Congenital laryngeal web is caused by abnormal embryonic development. By the 10th week of human embryonic development, when the embryo is approximately 30 mm in length, epithelial tissue derived from the closure of the fourth and fifth branchial arches between the arytenoids begins to resorb, forming a tubular structure. The posterior portion forms protrusions, becoming the left and right arytenoid regions, while the areas anterior to the arytenoids develop into the left and right vocal cords and ventricular folds. If the space between the vocal cords fails to separate completely, a laryngeal web forms.
Clinical Manifestations
Symptoms vary depending on the size of the laryngeal web. In cases involving a large laryngeal web, affected infants exhibit an absence of crying sounds at birth, along with respiratory distress or even asphyxia. For moderate laryngeal webs, the laryngeal cavity remains partially patent, resulting in hoarseness and inspiratory stridor. In cases of a small laryngeal web, infants may exhibit a weak or hoarse cry without significant respiratory distress.
Diagnosis
Fiberoptic or electronic nasopharyngolaryngoscopy is suitable for infants or newborns. During the examination, preparation of equipment for tracheal intubation or tracheostomy is necessary. Laryngeal webs can either be purely membranous or associated with cricoid abnormalities. Membranous laryngeal webs appear as white or pale red membranous structures connecting the anterior portions of the bilateral vocal cords, with their posterior edge forming a semicircular shape. Complete laryngeal atresia is rare.

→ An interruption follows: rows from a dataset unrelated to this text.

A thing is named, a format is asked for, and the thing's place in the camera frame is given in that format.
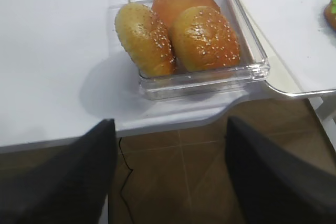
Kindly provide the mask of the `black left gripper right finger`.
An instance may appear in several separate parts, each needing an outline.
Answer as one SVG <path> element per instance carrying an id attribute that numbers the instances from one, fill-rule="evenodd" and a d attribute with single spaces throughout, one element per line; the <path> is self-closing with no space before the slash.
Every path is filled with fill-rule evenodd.
<path id="1" fill-rule="evenodd" d="M 335 223 L 335 176 L 283 150 L 238 117 L 225 162 L 247 223 Z"/>

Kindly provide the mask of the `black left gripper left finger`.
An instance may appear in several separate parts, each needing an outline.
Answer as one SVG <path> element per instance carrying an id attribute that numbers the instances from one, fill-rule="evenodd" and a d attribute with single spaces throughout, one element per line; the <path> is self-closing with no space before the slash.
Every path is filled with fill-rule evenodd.
<path id="1" fill-rule="evenodd" d="M 98 223 L 116 169 L 105 119 L 32 170 L 1 182 L 1 223 Z"/>

Figure 1 Membranous congenital laryngeal web
Treatment
Mild cases of laryngeal web without significant symptoms may not require immediate intervention.
During neonatal asphyxia caused by laryngeal web, emergency measures include inserting a rigid pediatric bronchoscope or a small-diameter endotracheal tube into the trachea under direct laryngoscopy, clearing secretions, providing oxygen, and assisting ventilation with a respirator to preserve the infant's life.
The primary goals of surgical treatment are to ensure airway patency and improve voice quality. Surgical options for laryngeal web include:
- Endoscopic excision of the laryngeal web,
- Laryngofissure with laryngeal web excision and laryngeal membrane implantation,
- Endoscopic excision of the laryngeal web with medialization laryngoplasty of the vocal cords.